• Work request
Lines with the word "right" are the answer; copy each of them from the data below.

• Provided data
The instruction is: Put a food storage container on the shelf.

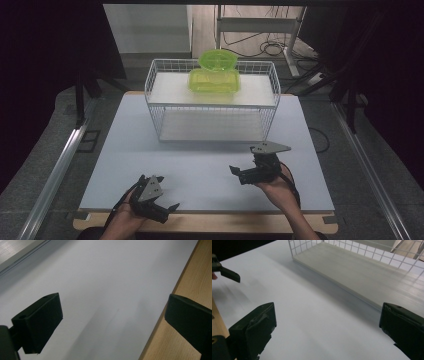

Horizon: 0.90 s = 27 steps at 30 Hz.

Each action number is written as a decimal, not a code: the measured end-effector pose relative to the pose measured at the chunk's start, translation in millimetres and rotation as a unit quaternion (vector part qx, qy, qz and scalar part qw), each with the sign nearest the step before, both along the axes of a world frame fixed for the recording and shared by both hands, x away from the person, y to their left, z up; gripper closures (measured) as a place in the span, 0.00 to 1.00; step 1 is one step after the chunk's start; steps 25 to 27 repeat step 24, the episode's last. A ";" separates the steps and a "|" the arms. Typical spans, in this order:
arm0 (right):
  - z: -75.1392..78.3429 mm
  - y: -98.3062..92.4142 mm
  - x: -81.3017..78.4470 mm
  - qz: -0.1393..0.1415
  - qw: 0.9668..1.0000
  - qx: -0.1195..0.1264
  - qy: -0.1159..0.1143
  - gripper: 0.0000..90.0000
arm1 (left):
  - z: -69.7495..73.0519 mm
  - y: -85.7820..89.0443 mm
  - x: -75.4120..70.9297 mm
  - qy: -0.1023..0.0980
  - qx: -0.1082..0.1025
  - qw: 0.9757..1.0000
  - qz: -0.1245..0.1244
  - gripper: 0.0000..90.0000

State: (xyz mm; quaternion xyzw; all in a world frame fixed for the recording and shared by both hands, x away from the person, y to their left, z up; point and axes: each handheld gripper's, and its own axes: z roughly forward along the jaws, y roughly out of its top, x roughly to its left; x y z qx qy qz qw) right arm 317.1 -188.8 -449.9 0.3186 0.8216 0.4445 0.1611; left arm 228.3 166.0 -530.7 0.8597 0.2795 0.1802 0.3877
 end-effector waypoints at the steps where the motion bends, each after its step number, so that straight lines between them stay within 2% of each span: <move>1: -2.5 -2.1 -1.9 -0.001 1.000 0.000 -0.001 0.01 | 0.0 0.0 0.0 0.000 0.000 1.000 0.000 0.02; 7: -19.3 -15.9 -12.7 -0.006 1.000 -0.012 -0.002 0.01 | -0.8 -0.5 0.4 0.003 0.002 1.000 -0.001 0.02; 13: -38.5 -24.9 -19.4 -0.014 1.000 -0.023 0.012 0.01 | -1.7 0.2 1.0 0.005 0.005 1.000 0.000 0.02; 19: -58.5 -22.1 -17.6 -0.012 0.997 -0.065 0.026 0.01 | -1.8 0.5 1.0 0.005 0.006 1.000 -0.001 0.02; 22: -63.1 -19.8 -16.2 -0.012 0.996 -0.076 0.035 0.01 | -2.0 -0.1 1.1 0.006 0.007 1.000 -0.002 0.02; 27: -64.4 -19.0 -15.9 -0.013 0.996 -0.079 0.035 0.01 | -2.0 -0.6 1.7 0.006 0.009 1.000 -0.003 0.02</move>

• Answer to the problem
arm0 (right):
State: (xyz mm; quaternion xyzw; all in a world frame fixed for the recording and shared by both hands, x away from the person, y to their left, z up; point and axes: each handheld gripper's, and its own axes: z roughly forward along the jaws, y roughly out of its top, x roughly to its left; x y z qx qy qz qw) right arm 317.1 -188.8 -449.9 0.3186 0.8216 0.4445 0.1611; left arm 228.3 166.0 -530.7 0.8597 0.2795 0.1802 0.3877

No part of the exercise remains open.